## Exercise directions:
Report only how many lines of the entries below contain the string "Horizontal".

## Material supplied:
- - - -
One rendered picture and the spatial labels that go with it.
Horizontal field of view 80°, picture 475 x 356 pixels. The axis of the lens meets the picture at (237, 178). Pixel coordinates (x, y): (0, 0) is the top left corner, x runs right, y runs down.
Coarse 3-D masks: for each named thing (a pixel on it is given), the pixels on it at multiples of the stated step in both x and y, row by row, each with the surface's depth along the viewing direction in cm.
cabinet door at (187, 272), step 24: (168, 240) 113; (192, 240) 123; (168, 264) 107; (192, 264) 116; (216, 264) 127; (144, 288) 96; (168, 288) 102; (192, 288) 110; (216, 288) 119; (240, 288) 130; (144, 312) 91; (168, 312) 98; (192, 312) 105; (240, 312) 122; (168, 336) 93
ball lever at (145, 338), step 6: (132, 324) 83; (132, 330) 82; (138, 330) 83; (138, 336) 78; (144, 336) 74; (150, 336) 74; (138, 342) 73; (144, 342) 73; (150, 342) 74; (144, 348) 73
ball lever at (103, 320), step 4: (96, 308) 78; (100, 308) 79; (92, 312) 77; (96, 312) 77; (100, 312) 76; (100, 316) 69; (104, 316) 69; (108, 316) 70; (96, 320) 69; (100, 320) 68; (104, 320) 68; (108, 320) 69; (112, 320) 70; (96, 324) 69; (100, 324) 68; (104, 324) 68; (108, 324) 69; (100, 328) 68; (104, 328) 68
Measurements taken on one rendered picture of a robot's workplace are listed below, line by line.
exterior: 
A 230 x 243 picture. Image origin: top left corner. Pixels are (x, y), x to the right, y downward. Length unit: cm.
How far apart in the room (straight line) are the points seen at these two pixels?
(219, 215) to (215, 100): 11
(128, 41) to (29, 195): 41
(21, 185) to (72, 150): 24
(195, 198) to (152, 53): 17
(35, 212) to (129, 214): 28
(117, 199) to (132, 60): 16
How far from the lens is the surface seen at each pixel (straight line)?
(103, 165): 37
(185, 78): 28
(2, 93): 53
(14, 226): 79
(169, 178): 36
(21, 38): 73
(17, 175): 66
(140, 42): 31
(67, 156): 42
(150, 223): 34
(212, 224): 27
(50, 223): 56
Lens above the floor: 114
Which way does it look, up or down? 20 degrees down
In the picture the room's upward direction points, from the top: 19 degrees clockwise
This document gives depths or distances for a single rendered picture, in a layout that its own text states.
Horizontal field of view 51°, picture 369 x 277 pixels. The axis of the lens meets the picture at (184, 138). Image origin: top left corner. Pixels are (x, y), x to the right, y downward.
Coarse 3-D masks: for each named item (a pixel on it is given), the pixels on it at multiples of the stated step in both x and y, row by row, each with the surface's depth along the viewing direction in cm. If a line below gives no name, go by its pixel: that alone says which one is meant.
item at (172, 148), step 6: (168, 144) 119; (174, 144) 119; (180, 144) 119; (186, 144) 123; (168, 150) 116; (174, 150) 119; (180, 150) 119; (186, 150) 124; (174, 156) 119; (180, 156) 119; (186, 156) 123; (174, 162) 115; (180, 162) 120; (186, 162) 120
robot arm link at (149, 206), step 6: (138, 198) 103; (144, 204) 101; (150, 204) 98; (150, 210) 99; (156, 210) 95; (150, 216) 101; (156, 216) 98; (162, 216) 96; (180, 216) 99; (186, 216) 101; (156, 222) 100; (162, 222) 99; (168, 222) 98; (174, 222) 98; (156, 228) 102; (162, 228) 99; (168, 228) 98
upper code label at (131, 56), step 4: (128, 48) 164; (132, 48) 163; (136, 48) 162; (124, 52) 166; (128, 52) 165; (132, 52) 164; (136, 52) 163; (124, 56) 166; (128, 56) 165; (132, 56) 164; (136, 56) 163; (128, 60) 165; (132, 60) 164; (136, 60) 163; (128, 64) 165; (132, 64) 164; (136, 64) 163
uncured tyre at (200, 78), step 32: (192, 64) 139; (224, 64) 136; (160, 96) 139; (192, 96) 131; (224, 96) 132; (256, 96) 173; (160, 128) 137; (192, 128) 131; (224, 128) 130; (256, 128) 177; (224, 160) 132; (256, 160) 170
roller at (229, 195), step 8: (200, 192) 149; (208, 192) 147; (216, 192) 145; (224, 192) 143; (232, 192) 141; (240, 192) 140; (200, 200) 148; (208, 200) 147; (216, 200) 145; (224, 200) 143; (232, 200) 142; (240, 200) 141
- - - -
## Final answer:
2